Andi,
On Wed, Nov 30, 2005 at 05:23:15PM +0100, Andi Kleen wrote:
> > to count elapsed cycles while executing a ring 0 and ring 3. The watchdog
> > works by polling on the counter and after a certain delta is reached it
> > triggers an NMI interrupt which, in turn, causes a kernel crash and the
> > (bug) report. Is that the correct behavior?
>
> The watchdog is driven by the performance counter (this means
> it has varying frequency, but that's not a big issue for the watchdog)
>
> It underflows every second in the fastest case or very slowly
> (if the machine is idle). Every time it underflows it checks if
> the per CPU timer has been ticking, and if it hasn't for some time
> it triggers an oops.
How is the checking for underflows done? Polling?
>
> The obvious solution would be to set an underflow interrupt at 2^46 or so
> and then reset the counters. For that you would need to count down though.
>
> >
> > Also are you sure that the PERFCTR0/PERFSEL0 are not affected when going
> > into lower power state? I know by experience that one IA-64, for instance,
> > the counters are seriously affected.
>
> They stop ticking in idle. Yes, that's ok if you just want to measure
> cycles because there are no cycles in idle.
>
Ok that makes sense.
> It's not ok for timing (wall clock time) purposes, but it's also not
> intended for that. If you want time use gettimeofday
>
I agree.
> They will also clock slower if the CPU is in a P state (runs with lower
> frequency), but for measurements that's also wanted and expected I believe.

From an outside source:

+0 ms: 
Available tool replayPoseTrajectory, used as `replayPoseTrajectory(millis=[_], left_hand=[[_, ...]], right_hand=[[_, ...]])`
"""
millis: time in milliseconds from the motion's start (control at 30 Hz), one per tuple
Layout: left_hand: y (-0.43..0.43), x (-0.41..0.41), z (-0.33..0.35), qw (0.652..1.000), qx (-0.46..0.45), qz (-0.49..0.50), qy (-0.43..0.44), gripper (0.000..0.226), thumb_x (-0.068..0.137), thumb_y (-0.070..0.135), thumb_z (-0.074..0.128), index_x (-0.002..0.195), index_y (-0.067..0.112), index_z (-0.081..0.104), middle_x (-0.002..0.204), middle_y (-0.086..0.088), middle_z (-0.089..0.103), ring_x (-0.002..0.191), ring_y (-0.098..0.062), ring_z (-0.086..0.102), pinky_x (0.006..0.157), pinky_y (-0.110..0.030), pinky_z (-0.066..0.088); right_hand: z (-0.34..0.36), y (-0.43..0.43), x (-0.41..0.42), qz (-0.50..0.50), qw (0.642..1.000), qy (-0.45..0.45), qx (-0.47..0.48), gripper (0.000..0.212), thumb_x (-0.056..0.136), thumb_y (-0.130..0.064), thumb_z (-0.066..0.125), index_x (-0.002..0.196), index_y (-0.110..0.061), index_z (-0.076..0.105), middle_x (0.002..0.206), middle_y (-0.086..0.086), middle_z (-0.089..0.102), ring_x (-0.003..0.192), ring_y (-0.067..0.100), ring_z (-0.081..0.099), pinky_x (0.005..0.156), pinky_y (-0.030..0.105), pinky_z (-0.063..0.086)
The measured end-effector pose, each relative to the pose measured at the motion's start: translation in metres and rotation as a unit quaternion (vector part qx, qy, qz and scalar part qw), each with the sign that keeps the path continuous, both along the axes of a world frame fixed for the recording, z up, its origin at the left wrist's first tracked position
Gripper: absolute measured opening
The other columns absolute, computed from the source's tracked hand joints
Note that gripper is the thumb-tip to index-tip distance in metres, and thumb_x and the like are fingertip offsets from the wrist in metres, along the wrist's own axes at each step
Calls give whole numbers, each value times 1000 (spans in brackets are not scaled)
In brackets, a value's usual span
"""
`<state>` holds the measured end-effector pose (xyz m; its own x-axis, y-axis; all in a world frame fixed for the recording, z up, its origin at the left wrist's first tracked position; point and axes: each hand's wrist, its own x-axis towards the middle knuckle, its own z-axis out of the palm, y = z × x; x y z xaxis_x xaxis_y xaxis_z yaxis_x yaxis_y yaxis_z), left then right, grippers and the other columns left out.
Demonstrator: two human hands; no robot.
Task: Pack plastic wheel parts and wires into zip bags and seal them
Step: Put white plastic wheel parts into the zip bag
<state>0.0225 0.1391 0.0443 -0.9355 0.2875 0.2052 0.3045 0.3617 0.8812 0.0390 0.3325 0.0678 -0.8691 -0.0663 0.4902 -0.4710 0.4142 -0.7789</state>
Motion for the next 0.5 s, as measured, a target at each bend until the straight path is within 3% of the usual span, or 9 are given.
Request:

> e.g with RDTSC on Intel right now if you are in a lower P state you will
> get wrong results.
>
> Basically it's a good cycle timer for instruction measurements and
> nothing more.
Yes, it requires pinning and also that nothing else can run
on the processor. This is very restrictive and I wonder if
this is really useable?
> Not ticking in idle actually helps with that because it makes
> it totally clear to everybody that it's not a wall clock :)
>
Yes, except that this is silently done. There needs to be a
STRONG warning about this somewhere.
> > As Ray mentioned, it all depends on what the user/sysdamin is after.
> > Some people maybe okay with disbaling NMI in favor of more counters.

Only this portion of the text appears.